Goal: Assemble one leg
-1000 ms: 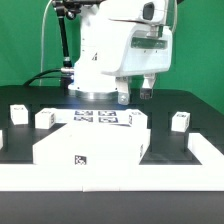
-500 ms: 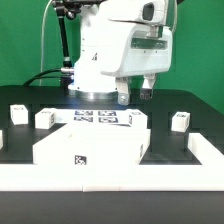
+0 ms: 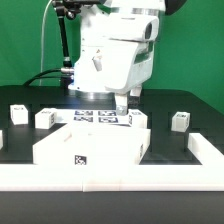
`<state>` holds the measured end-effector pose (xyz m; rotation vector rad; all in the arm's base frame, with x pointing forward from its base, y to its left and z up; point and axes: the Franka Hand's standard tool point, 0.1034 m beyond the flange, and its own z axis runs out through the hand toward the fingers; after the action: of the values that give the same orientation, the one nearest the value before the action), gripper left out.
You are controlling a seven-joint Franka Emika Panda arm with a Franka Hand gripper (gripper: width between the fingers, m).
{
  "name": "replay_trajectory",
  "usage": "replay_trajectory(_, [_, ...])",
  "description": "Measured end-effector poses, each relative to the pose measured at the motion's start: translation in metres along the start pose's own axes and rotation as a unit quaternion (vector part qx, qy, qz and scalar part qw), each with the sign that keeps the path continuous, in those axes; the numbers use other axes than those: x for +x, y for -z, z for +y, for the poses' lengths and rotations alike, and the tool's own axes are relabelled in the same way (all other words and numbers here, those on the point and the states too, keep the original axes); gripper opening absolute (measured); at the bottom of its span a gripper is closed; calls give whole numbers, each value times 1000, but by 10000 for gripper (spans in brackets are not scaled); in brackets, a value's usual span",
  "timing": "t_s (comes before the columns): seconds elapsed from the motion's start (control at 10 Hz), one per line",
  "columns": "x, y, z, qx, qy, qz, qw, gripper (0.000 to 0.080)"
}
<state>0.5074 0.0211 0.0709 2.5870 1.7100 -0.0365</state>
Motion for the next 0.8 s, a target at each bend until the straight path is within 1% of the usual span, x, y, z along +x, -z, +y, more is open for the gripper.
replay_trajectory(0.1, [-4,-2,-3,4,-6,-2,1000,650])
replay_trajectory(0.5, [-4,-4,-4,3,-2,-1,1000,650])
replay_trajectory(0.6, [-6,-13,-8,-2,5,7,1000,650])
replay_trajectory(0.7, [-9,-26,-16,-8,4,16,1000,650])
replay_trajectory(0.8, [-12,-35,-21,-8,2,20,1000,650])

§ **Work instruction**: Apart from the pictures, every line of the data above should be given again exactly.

§ **Your solution**:
Goal: Assemble one leg
-1000 ms: 
-500 ms: 
+0 ms: 
`<state>` holds the measured end-effector pose (xyz m; rotation vector rad; all in the arm's base frame, with x pointing forward from its base, y to its left and z up; point and axes: the Franka Hand's standard tool point, 0.1034 m beyond the flange, and its own z axis runs out through the hand toward the fingers; after the action: of the values that give the same orientation, the one nearest the value before the action), gripper left out.
You are controlling a seven-joint Franka Emika Panda arm with a Franka Hand gripper (gripper: width between the fingers, m).
{
  "name": "replay_trajectory",
  "usage": "replay_trajectory(_, [_, ...])",
  "description": "Measured end-effector poses, each relative to the pose measured at the motion's start: translation in metres along the start pose's own axes and rotation as a unit quaternion (vector part qx, qy, qz and scalar part qw), each with the sign that keeps the path continuous, in those axes; the numbers use other axes than those: x for +x, y for -z, z for +y, for the poses' lengths and rotations alike, and the tool's own axes are relabelled in the same way (all other words and numbers here, those on the point and the states too, keep the original axes); gripper opening absolute (measured); at the bottom of its span a gripper is closed; calls give whole numbers, each value times 1000, but by 10000 for gripper (spans in brackets are not scaled); in brackets, a value's usual span",
  "timing": "t_s (comes before the columns): seconds elapsed from the motion's start (control at 10 Hz), one per line",
  "columns": "x, y, z, qx, qy, qz, qw, gripper (0.000 to 0.080)"
}
<state>0.5074 0.0211 0.0709 2.5870 1.7100 -0.0365</state>
Motion for the next 0.8 s, a target at each bend until the straight path is within 1% of the usual span, x, y, z along +x, -z, +y, more is open for the gripper.
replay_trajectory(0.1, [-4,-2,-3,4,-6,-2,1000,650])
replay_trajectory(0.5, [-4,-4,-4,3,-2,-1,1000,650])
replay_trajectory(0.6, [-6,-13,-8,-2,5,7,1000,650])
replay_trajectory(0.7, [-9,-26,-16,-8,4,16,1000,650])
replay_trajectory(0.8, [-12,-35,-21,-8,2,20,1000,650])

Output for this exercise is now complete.